Jude Rogers talks to the pop princess about gay best friends, life after breast cancer and why she spent New Year alone.

Gold standard: Kylie in concert during her Aphrodite: Les Folies tour, 2011. (Photo: Sari Gustafsson/Rex)

Twenty-seven years is a long time in pop. In 1987 the first Beatles albums made it to compact disc. Whitney Houston was massive-haired, massive-selling and squeaky-clean. That same year, a 19-year-old flew to Britain after an invitation to work with some producers who then forgot they had asked her to come. Hurriedly, they knocked off a song for her in 40 minutes and made her learn it and sing it in an hour. She was gracious, and nailed it first time.

Two months later, “I Should Be So Lucky” was Kylie Minogue’s first number one in Britain. Seventy million record sales later, she is releasing her 12th studio album, Kiss Me Once. Looking at the album artwork,
it’s as if nothing has changed – the radiant, diminutive platinum blonde is still there, her features seemingly made to be spray-painted on the side of a bomber jet.

But things have changed. Forty-six this summer, Minogue is a survivor of breast cancer and a reformed dabbler in Botox; today, she looks like a middle-aged Julie Christie starting to bloom. Pop remains her main creative outlet, which confuses some people; they forget that the genre was born in the Sixties, just as Minogue was, or that pensionable men don’t get criticised for ploughing on with the same shtick in rock.

This has been Minogue’s biggest year in some time. Her new album is her first as a management client of the rapper JAY Z’s Roc Nation roster, and she has had a great reception on the BBC1 talent show The Voice. Not many people could be both a mumsy, warm judge and a hip-hop affiliate and not care about the join. She has also toured her B-sides in recent years and had positive reviews for her role in the French director Leos Carax’s art-house film Holy Motors. All of which suggests the new album might be a more mature work. Instead, it has songs on it called “Sexercize” and “Les Sex”.

Perhaps the most frustrating thing about Minogue is her unwillingness to be pigeonholed. It’s a strategy that also quite neatly protects her real identity.

On a warm weekday afternoon, she sits in a private room above a west London members’ club. I had imagined meeting a shiny wall of bonhomie, a perfect, plastic smile. I get a woman in an artsy black jumper and jeans who makes lots of warm, thespy faces, using an anorak over her knees as “a nanny blanket”. Each week she flies to Australia to judge their version of The Voice, she explains, while trying to sort out her album launch here. “And I’m really trying to make sure – this is very boring – that I keep warm and eat enough to get sustenance. If I get a cold, that’s it; a complete spanner in the works.” This isn’t the patter of Lady Gaga or Madonna.

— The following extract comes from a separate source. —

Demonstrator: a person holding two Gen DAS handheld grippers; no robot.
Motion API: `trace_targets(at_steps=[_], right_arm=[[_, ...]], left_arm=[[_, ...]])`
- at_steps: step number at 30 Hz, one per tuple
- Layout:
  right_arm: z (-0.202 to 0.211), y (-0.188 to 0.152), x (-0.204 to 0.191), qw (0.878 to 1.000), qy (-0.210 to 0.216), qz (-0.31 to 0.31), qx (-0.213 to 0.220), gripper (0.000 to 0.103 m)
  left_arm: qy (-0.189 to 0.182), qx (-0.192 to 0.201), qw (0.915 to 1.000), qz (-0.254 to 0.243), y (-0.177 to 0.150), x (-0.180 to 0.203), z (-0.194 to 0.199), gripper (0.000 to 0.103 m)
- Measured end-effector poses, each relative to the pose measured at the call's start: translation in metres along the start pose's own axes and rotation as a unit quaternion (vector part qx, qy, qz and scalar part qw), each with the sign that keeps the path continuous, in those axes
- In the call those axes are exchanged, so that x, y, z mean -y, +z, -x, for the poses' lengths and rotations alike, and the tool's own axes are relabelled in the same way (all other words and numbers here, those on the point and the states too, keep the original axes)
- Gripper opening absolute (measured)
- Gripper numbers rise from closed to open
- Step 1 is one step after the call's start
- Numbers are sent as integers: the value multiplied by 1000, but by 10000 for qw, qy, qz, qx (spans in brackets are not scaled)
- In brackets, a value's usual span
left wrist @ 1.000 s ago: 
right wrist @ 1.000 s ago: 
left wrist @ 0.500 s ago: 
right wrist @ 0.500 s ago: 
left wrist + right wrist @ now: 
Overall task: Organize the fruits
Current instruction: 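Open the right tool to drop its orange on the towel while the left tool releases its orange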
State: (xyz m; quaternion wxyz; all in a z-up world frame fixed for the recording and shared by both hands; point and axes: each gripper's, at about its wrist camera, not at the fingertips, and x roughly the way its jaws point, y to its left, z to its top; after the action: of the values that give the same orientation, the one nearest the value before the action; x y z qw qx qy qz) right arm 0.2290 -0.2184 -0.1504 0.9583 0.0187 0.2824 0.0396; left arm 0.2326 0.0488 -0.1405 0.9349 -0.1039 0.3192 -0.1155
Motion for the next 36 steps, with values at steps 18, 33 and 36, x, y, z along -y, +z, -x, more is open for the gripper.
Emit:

Perhaps that is partly because Minogue is an adopted Brit. That 1987 trip to the London pop powerhouse of Stock, Aitken and Waterman, at a time when her star was rising in the Australian soap Neighbours, had a lasting effect, she says – she has more or less lived in the UK since then. “At that age in your life when you are separating from your family, becoming independent and becoming your own person, I happened to be here. I was just absorbing all the culture, as much as I could, around me at the time.” There is a distinct melancholy here; a yearning for that time. “Maybe that feeling’s why I stayed, in some ways.”

Minogue may feel an affiliation to Britain because half of her family is Welsh. Her mother, Carol Ann Jones, born in Maesteg, South Wales, became a Ten Pound “plastic Pom” when her family emigrated in the Fifties. Minogue’s grandmother Millie, known in the correct Welsh terminology as Nain, is still flourishing in Melbourne at the age of 94, and her granddaughter still has a drink with relatives whenever she plays over the Severn. “I really do! It’s one of my great regrets that I can’t do a Welsh accent.” She tries and fails, valiantly, to say “thank you” in Welsh. “Or, er, Llanfairpwll . . . argh . . . five-days-later-go-go-goch.” She rolls her eyes. “Oh dear.”

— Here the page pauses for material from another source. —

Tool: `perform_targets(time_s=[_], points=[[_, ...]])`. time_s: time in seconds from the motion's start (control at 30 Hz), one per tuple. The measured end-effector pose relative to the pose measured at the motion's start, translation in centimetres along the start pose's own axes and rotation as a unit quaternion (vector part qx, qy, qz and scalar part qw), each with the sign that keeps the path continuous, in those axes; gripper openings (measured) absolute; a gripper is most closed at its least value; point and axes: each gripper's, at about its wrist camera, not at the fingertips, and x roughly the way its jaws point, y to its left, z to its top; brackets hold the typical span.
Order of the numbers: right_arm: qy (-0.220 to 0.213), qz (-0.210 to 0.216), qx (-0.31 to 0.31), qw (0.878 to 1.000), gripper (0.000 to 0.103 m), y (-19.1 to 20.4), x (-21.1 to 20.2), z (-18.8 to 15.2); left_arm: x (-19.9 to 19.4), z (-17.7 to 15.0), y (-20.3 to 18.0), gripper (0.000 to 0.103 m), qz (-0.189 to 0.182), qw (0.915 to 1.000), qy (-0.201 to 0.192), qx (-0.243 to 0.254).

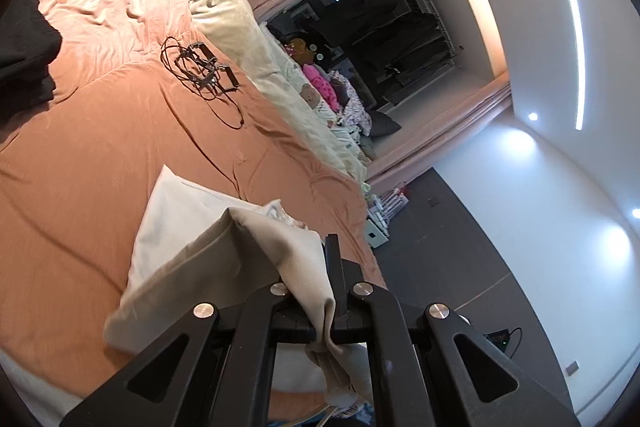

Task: Fold large clothes
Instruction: 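Lift the held hem with both tools and fold it over toward the collar, then open both tools and release the folded hem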

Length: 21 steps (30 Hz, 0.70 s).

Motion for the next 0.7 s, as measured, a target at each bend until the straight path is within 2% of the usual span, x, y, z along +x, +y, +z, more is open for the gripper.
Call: perform_targets(time_s=[0.23,0.57,0.63,0.7], points=[[0.016,-0.032,-0.005,0.999,0.006,-1.9,5.0,2.0,5.4,2.1,2.7,0.005,0.035,0.9991,0.023,-0.006],[0.039,-0.074,0.013,0.996,0.006,-6.6,10.5,2.3,12.2,3.0,7.8,0.005,0.076,0.9947,0.066,-0.023],[0.046,-0.086,0.015,0.995,0.006,-7.6,11.4,2.2,13.6,2.9,8.8,0.005,0.090,0.9926,0.078,-0.027],[0.053,-0.103,0.016,0.993,0.006,-8.5,12.4,2.1,15.2,2.8,9.6,0.006,0.125,0.9871,0.098,-0.021]])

A half-hour in Minogue’s company is like being in a charm factory, but not in a clinical way. Funny and polite, apologising for interrupting your questions, she thanks you for doing your research. I am reminded of that girl recording “I Should Be So Lucky” in an hour. One presumes that graft, and attitude, are the reasons why she’s still here.

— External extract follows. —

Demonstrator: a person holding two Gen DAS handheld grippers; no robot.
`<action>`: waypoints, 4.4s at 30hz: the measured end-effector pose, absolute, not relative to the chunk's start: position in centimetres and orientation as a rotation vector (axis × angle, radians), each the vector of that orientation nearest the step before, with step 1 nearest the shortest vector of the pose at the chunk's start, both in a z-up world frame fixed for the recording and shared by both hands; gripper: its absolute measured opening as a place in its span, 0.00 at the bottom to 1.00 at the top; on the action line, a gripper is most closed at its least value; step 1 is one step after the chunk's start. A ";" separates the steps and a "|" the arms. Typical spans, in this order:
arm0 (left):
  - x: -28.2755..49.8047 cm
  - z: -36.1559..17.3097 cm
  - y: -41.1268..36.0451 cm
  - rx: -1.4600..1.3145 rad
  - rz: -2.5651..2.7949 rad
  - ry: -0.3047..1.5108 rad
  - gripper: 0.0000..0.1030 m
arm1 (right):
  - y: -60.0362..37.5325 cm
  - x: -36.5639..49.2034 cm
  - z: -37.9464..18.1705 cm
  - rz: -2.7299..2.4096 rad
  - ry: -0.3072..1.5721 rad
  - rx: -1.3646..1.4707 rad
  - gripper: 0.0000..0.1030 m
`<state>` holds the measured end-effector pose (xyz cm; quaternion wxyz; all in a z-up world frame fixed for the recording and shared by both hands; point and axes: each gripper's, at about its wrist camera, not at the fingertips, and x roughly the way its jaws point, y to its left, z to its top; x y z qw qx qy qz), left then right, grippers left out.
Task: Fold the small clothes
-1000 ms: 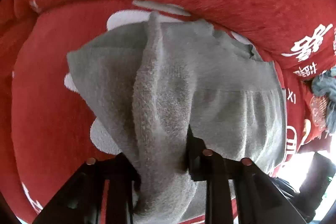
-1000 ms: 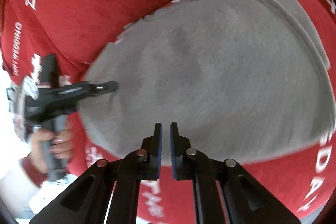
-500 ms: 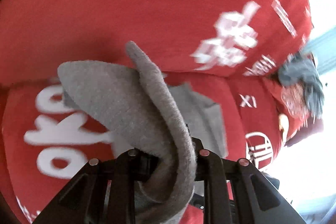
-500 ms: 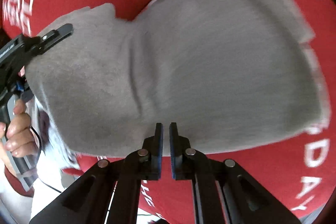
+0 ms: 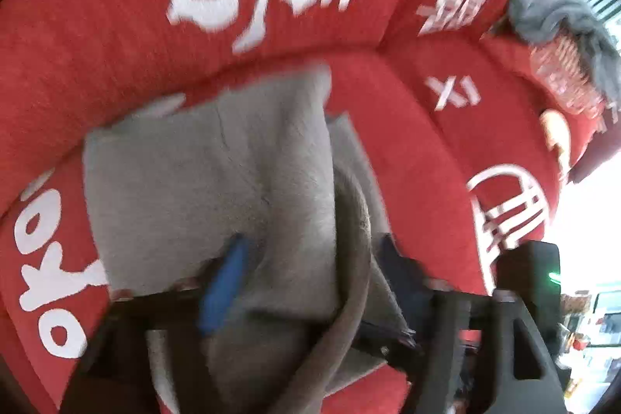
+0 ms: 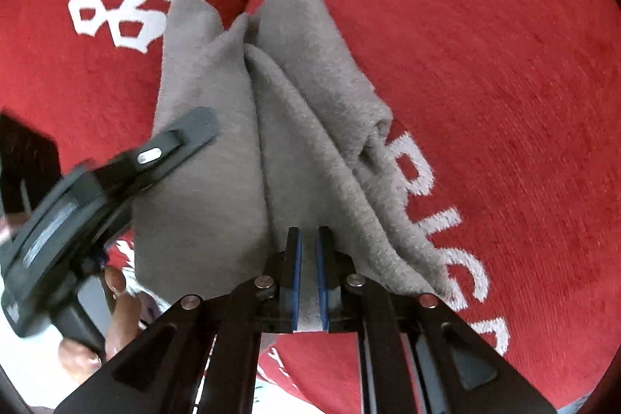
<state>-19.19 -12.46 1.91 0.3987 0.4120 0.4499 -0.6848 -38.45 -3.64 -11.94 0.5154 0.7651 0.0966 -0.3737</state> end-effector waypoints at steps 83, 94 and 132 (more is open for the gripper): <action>-8.5 -2.7 -10.3 0.921 -1.403 1.279 0.27 | -12.5 -34.8 -4.5 -1.058 0.819 1.283 0.09; -9.5 -3.9 -10.2 0.979 -1.397 1.242 0.27 | -12.4 -36.2 -8.5 -1.056 0.899 1.327 0.10; -9.6 -4.1 -10.4 1.052 -1.326 1.222 0.63 | -11.6 -38.8 -5.9 -1.108 0.854 1.381 0.16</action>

This approach also explains why it’s hard to think of her as an artist. Artists curate their lives cleverly, managing the way the world sees them. Minogue’s career trajectory is altogether messier. She’s the pearly-toothed pop star who broke up with Jason Donovan to date Michael Hutchence, the front man of INXS, whose later death by hanging was surrounded by rumours of fetishism. She was the pale-skinned focus of a 1995 murder ballad by Nick Cave, “Where the Wild Roses Grow”, but is better known for accompanying a song about nothing more profound than “spinning around” with shakes of her shimmery-gold hot-panted behind.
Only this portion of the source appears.